WORK ITEM:
Scanning the entries below, copy every line that contains the word "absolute".

DATA FOR THIS EXERCISE:
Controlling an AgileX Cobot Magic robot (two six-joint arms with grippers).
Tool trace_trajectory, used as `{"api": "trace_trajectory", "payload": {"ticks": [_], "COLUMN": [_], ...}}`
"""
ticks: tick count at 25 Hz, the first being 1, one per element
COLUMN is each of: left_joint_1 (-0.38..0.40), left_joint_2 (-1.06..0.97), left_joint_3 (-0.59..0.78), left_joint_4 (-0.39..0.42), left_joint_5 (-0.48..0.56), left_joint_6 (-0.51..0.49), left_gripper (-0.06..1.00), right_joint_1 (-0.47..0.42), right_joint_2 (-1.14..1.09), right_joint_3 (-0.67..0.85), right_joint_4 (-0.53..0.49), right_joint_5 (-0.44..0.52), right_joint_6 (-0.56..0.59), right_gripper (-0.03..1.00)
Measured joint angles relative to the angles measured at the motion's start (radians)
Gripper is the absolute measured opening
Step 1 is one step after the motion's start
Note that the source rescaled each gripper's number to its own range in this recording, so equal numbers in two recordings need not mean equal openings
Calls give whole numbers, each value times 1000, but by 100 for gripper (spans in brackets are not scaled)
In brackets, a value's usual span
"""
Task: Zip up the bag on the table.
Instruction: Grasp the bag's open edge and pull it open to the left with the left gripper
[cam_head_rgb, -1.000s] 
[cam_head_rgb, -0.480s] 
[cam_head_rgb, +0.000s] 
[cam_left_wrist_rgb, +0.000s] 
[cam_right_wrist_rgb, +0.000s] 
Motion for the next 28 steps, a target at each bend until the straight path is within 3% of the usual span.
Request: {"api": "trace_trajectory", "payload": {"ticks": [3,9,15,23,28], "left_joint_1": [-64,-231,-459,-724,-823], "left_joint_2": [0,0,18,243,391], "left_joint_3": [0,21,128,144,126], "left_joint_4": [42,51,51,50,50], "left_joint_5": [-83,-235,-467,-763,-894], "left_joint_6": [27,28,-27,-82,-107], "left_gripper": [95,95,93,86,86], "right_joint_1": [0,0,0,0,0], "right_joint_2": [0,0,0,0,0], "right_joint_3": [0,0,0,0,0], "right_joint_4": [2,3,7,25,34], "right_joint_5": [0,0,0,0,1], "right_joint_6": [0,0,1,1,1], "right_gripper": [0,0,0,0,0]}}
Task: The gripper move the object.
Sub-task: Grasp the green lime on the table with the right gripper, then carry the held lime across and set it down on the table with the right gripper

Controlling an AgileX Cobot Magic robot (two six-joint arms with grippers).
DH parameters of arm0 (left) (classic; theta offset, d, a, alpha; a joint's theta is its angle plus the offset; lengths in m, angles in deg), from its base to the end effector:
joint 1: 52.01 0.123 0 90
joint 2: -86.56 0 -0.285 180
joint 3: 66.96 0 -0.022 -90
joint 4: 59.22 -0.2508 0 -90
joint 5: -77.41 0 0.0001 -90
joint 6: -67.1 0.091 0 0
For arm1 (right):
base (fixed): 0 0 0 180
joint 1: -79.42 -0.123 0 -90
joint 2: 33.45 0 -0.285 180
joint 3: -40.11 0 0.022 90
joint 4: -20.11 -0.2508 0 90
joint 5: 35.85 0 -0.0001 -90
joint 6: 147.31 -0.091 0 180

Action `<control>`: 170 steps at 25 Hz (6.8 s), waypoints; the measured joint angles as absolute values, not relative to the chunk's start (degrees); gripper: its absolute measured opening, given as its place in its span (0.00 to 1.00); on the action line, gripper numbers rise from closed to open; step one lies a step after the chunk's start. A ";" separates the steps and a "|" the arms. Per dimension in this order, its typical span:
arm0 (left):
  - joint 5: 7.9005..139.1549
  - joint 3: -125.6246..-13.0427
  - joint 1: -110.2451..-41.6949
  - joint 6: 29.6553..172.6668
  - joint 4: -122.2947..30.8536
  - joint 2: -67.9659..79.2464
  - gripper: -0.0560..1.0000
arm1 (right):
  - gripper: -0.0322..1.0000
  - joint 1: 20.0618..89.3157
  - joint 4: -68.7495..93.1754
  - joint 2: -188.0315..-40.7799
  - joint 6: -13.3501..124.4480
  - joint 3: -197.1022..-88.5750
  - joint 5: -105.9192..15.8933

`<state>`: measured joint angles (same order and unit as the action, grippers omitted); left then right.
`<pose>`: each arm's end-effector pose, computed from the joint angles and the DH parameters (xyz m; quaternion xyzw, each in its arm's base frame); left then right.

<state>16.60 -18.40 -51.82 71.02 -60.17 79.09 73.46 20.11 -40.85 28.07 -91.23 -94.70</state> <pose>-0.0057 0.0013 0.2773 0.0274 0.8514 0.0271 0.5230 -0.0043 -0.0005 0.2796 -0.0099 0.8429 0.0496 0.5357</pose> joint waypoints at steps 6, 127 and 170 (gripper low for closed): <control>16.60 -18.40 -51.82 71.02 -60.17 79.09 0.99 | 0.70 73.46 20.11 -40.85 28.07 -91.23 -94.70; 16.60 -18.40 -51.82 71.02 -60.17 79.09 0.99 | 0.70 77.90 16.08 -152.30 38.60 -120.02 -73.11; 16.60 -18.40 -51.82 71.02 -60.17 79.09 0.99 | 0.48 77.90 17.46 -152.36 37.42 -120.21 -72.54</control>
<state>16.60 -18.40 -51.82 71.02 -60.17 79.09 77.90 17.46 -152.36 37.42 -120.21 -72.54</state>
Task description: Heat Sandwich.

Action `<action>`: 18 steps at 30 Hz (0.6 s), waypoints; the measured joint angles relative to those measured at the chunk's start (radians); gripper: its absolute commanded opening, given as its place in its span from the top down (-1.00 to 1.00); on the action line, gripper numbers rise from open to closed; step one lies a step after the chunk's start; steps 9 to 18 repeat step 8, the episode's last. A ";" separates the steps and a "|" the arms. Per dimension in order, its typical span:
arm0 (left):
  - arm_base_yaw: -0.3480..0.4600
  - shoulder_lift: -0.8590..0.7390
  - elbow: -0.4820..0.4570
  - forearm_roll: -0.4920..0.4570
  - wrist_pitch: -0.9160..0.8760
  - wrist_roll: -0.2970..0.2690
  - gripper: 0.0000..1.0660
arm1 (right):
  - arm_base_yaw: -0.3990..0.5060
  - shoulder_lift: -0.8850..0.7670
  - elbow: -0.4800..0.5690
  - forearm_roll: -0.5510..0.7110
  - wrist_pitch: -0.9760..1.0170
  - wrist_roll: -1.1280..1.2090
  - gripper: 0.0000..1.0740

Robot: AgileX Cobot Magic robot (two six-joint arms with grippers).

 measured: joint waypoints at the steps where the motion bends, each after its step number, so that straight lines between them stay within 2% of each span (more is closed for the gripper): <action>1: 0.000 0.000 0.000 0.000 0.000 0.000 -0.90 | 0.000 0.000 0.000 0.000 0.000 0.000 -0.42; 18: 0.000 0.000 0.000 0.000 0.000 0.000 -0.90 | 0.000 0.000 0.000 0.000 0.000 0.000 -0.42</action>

RESULT:
Gripper is the absolute measured opening
Action `<control>`: 170 steps at 25 Hz (6.8 s), waypoints; the measured joint angles as absolute values, not relative to the chunk's start (degrees); gripper: its absolute measured opening, given as its place in its span (0.00 to 1.00); on the action line, gripper numbers rise from closed to open; step one lies a step after the chunk's start. A ";" separates the steps and a "|" the arms. Per dimension in this order, its typical span:
Action `<action>`: 18 steps at 30 Hz (0.6 s), waypoints; the measured joint angles relative to those measured at the chunk's start (radians); gripper: its absolute commanded opening, given as its place in its span from the top down (-1.00 to 1.00); on the action line, gripper numbers rise from open to closed; step one lies a step after the chunk's start; steps 9 to 18 repeat step 8, the episode's last. A ";" separates the steps and a "|" the arms. Per dimension in order, its typical span:

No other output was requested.